╭─ Information shown
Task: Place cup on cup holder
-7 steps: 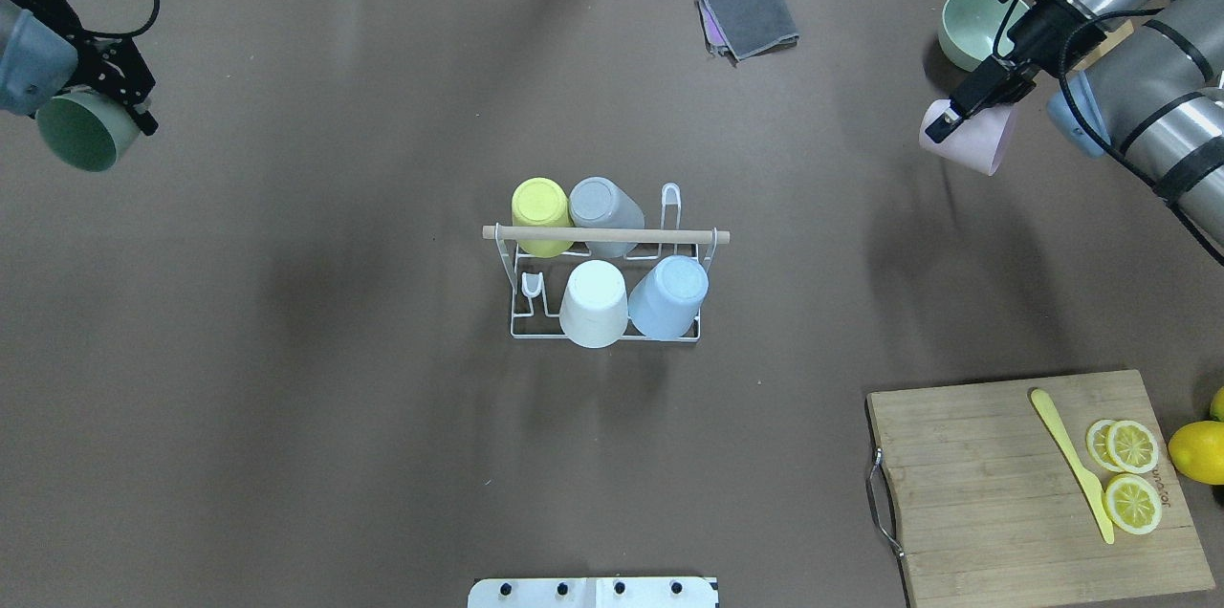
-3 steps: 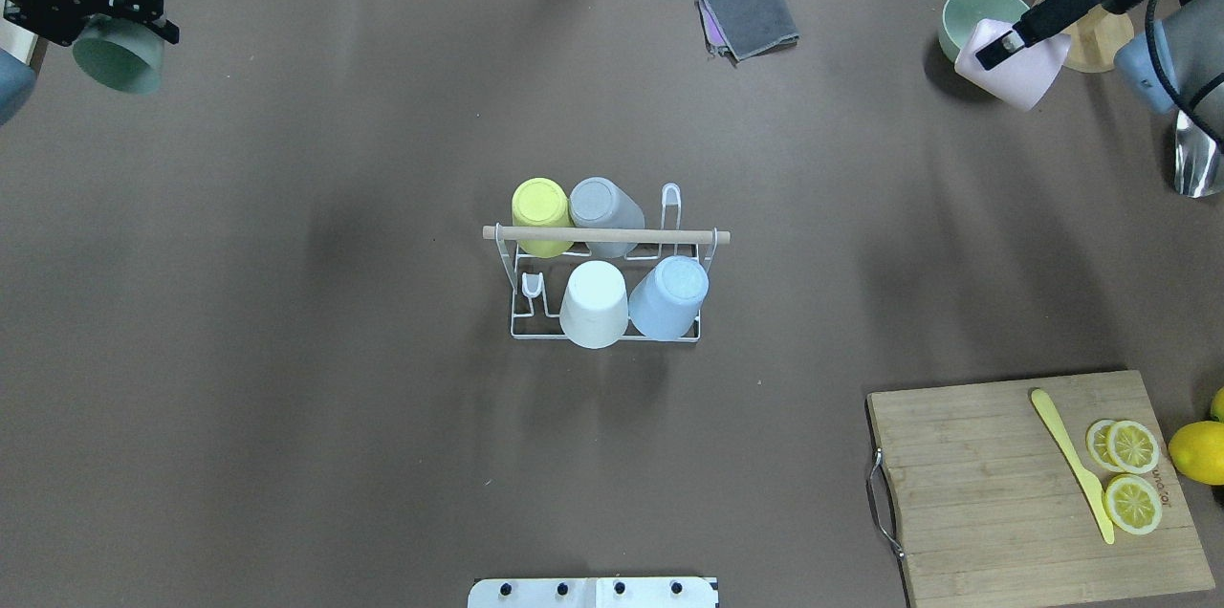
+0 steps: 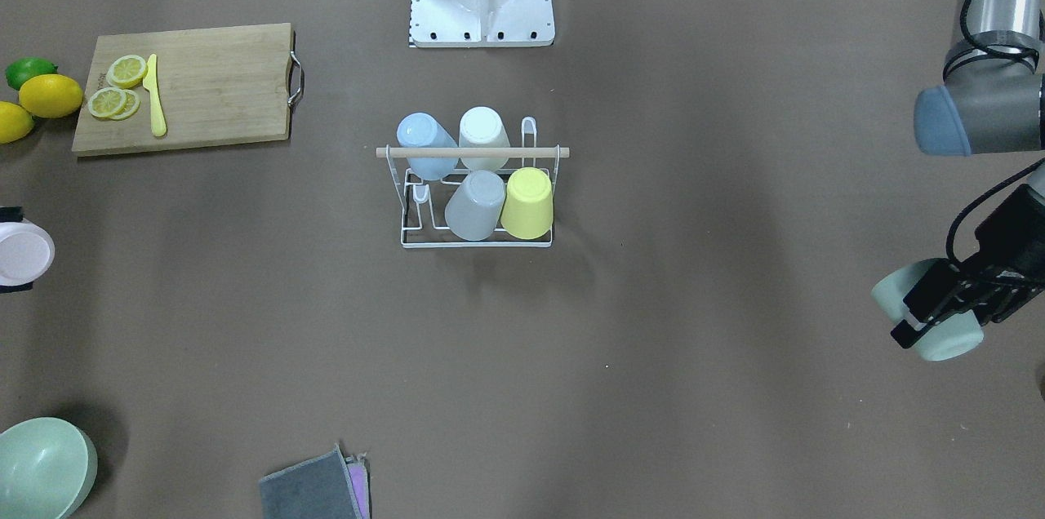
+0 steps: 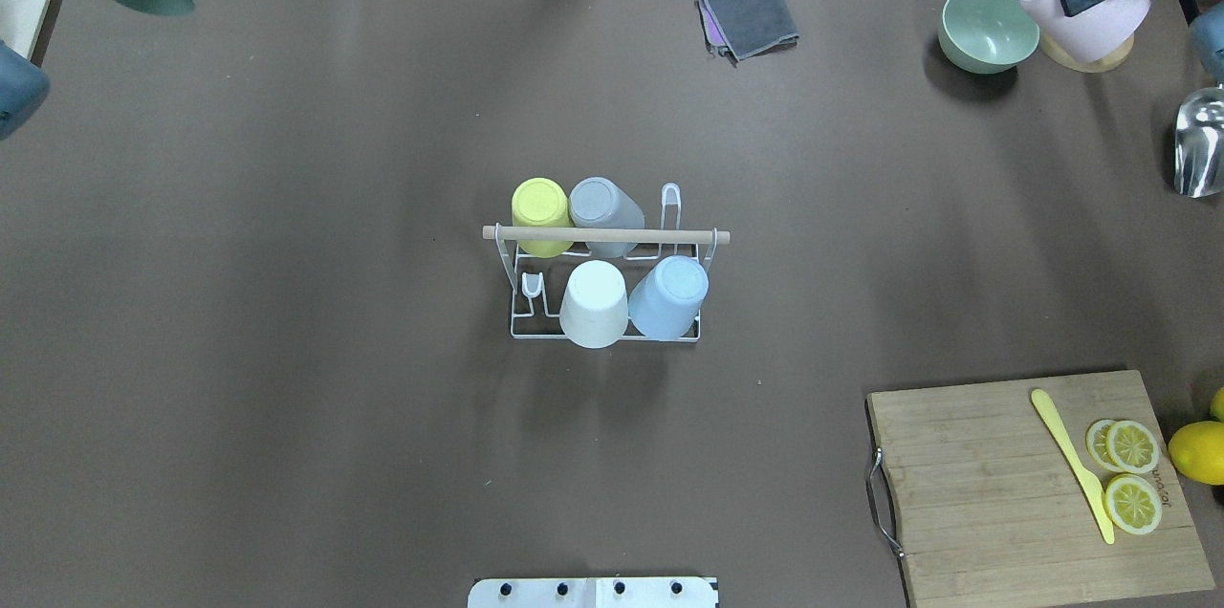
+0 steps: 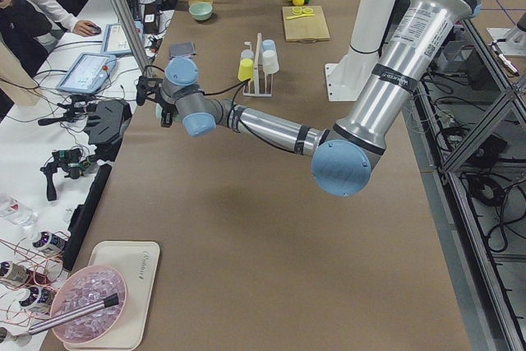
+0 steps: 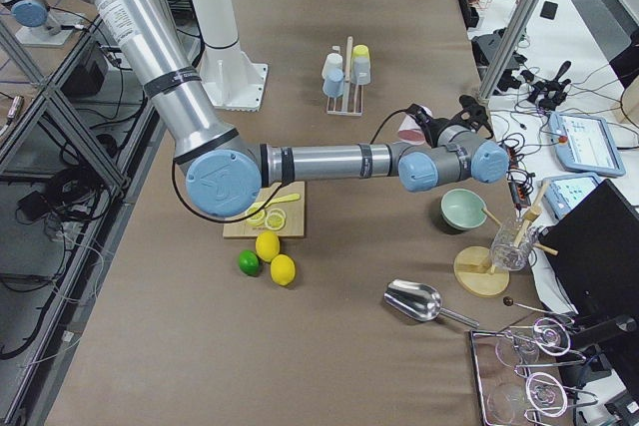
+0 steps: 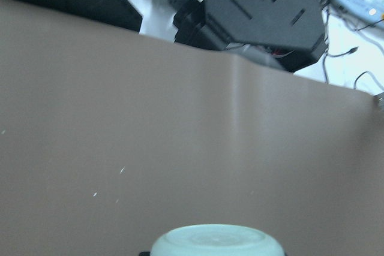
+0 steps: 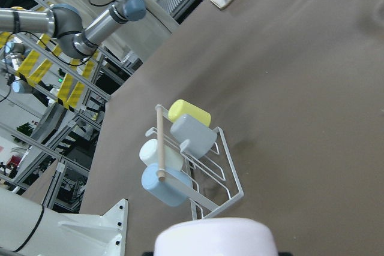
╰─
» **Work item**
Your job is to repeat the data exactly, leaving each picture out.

» **Output below**
Task: Place cup on cup holder
-7 steps: 
-3 steps: 
+0 steps: 
+0 steps: 
+0 steps: 
+0 steps: 
+0 steps: 
+0 steps: 

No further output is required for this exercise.